Розенбуш полушутя, полусерьезно жаловался Анжелике на одолевающую его порою тоску по родине; благодарил свою возлюбленную за разные присылки и бранил за то, что она напрасно тратится, говорил, что если она будет так продолжать, то им обоим непременно придется пойти с сумою. Впрочем, он каялся ей, что не мог устоять против искушения и брал на поле битвы где и что только было можно взять. Таким образом, он составил себе целое сокровище: запасы сюжетов и материал хоть на целую тысячу картин из боевой жизни. Он часто упрекал себя за то, что среди ужасов битвы, среди самых кровавых сцен, в нем вдруг пробуждалось желание взять карандаш и набросать какой-нибудь эскиз. По этому поводу он замечал, что страсть к искусству может превратить даже, вообще говоря, добродушного человека в бесчувственное животное. Тем не менее он честно исполнял свою обязанность рыцаря ордена святого Иоанна, и только по возвращении к ней распакует свои сокровища. Он убедился, что до сих пор заявлялся только пустяками, что только после первого сражения ему представилась действительность. Поэтому он не желает более видеть свою картину «Сражение при Люцене» и просит ее сжечь. Относительно общих приятелей он сообщал, что Эльфингер ранен в голову сабельным ударом, писал, что видается иногда со Шнецом и в последнее свое посещение встретил там, к величайшему своему удивлению, Феликса, вступившего, тотчас по объявлении войны, поручиком в ряды ландвера. Несмотря на восторженные выражения радости со стороны его, Розенбуша, Феликс держал себя очень холодно и, обменявшись чисто по службе со Шнецом несколькими словами, тотчас же уехал. По наведенным справкам, Феликс отличался отчаянной храбростью и давно уже заслужил Железный крест. Шнец, произведенный в капитаны, стал теперь совсем иным человеком и кланяется ей.

ГЛАВА VII

Суровая зима войны 1870/71 года прошла, весна принесла с собою мир. Вместе с тем облегчилось в значительной степени крайнее напряжение сил, начинавшее уже ощущаться в Германии. К лету победоносные войска возвращались на родину.

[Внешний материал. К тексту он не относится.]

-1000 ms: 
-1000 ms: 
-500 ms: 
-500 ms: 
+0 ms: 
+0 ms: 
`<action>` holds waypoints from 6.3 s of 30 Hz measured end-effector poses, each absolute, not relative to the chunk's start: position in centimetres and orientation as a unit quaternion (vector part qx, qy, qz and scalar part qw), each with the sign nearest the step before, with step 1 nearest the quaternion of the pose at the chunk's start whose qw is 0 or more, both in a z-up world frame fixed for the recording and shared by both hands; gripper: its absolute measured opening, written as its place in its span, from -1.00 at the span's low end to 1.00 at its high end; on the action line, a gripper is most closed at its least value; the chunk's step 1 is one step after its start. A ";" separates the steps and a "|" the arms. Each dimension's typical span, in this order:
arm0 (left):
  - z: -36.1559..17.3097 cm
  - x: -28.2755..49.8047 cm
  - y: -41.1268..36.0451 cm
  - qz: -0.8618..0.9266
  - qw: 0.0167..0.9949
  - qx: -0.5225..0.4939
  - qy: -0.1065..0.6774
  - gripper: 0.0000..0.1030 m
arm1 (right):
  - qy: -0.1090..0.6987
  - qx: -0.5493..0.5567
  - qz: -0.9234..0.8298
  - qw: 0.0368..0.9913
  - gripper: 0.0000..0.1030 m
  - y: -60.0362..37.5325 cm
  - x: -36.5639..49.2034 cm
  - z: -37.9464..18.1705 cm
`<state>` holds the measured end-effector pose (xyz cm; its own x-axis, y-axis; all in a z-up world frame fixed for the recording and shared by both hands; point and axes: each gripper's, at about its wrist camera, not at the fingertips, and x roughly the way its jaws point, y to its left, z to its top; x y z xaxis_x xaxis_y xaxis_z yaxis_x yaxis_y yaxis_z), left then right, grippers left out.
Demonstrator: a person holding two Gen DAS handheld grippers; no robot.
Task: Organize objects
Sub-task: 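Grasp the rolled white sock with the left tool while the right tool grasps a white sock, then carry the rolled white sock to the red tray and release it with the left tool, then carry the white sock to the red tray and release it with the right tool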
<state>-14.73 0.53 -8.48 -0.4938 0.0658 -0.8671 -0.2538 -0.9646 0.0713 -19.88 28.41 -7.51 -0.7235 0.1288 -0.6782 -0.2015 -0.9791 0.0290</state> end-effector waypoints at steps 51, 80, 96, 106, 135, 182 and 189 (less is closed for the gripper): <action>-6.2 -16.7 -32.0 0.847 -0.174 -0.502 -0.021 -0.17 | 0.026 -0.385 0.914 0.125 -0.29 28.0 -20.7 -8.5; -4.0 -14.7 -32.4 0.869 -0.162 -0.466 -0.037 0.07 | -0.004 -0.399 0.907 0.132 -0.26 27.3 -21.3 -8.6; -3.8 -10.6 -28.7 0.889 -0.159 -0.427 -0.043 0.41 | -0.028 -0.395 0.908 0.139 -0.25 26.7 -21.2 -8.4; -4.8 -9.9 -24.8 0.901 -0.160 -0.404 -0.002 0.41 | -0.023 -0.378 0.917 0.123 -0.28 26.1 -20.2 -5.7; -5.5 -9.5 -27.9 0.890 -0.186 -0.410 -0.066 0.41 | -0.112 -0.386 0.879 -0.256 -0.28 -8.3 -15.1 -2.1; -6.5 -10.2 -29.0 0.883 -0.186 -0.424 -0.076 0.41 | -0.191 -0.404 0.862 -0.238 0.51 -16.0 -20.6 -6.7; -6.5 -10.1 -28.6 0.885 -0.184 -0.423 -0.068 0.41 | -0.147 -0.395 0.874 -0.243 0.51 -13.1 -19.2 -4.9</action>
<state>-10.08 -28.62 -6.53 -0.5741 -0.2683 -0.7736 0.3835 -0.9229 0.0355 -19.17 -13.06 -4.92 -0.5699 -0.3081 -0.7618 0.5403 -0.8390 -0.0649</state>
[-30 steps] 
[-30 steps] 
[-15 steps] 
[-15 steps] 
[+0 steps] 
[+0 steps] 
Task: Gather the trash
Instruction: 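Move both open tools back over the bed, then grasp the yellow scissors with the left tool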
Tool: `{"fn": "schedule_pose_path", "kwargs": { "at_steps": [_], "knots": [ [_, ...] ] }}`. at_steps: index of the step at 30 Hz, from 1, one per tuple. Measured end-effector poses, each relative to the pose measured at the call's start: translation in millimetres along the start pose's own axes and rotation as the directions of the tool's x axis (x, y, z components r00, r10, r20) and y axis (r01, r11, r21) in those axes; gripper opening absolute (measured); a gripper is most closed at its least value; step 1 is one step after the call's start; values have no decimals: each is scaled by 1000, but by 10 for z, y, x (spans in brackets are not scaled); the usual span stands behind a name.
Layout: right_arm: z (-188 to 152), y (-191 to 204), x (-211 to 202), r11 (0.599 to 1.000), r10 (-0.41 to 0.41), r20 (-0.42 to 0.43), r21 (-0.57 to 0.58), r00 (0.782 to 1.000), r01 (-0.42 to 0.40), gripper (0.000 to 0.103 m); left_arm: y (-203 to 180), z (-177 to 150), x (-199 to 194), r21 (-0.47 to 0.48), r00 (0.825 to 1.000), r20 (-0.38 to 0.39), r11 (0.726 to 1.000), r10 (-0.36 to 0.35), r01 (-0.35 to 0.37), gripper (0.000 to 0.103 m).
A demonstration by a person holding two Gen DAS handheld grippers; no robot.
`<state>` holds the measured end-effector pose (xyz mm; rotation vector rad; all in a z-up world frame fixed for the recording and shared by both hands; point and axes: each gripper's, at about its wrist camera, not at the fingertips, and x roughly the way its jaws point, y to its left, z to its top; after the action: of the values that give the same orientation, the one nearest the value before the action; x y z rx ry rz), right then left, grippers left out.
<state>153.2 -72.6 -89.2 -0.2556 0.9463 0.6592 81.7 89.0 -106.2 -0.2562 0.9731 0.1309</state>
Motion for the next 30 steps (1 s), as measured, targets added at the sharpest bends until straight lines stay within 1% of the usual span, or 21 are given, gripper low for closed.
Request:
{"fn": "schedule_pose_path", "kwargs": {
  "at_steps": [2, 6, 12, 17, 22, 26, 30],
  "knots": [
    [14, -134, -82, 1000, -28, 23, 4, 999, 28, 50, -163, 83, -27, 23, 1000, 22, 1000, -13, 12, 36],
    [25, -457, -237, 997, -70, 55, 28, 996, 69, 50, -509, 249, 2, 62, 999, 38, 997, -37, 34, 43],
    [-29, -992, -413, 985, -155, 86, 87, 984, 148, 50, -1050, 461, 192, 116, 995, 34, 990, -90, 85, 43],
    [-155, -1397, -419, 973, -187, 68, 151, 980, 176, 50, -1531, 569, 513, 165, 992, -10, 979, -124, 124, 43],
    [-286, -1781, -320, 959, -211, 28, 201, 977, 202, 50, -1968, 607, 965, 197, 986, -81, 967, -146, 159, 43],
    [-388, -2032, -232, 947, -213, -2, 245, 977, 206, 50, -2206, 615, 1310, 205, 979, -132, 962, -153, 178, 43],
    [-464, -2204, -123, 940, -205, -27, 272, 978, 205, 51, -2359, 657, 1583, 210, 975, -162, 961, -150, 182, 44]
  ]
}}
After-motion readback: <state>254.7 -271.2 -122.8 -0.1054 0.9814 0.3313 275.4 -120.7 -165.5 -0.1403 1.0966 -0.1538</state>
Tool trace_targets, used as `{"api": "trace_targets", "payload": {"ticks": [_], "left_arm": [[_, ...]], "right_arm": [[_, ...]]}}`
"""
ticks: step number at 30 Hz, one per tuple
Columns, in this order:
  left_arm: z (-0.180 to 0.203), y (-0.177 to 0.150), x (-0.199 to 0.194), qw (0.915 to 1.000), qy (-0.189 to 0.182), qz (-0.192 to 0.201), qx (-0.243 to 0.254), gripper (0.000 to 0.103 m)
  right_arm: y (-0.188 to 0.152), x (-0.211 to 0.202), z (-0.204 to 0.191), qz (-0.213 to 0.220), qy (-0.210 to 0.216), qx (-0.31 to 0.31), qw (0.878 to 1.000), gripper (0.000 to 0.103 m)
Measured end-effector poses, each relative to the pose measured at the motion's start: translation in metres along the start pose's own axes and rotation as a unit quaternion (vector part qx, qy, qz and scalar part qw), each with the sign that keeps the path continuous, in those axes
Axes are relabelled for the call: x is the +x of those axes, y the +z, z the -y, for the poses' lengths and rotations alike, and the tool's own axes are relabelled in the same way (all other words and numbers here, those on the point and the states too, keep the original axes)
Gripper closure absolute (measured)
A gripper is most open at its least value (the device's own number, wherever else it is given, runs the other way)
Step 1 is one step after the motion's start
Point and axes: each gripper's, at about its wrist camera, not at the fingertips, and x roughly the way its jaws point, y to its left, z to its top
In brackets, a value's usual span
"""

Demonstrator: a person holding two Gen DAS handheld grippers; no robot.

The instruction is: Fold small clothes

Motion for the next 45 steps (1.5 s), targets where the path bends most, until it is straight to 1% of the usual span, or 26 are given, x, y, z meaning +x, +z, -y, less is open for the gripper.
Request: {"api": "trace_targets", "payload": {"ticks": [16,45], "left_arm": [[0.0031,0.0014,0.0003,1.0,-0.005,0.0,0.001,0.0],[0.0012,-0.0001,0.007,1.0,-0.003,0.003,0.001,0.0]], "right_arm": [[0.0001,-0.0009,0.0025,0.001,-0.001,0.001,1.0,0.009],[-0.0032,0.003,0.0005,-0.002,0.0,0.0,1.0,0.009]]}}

Прошло ровно два года с того дня, с которого начался наш рассказ. В Терезиентале снова стоит страшная жара. Все так тихо, что можно было бы даже расслышать звуки флейты из комнаты батального живописца. Но флейта эта молчит. Вообще, кругом, несмотря на рабочий день, господствует воскресная тишина. Нигде не видно экипажей или проходящих, озабоченно и торопливо снующих по улицам. Тем не менее гигантская бронзовая статуя Баварии, по-видимому, нисколько не поражена этою торжественною тишиною. Впрочем, это и понятно: она, даже не подымаясь на цыпочки, может видеть через крыши домов ворота, на которых стоит такая же бронзовая дама, как и она сама, только гораздо меньше ростом. Дама эта стоит в колеснице, запряженной четырьмя величественными львами с громадными гривами. Вот почему гигантская статуя знает, отчего все так тихо, отчего все кругом словно вымерло.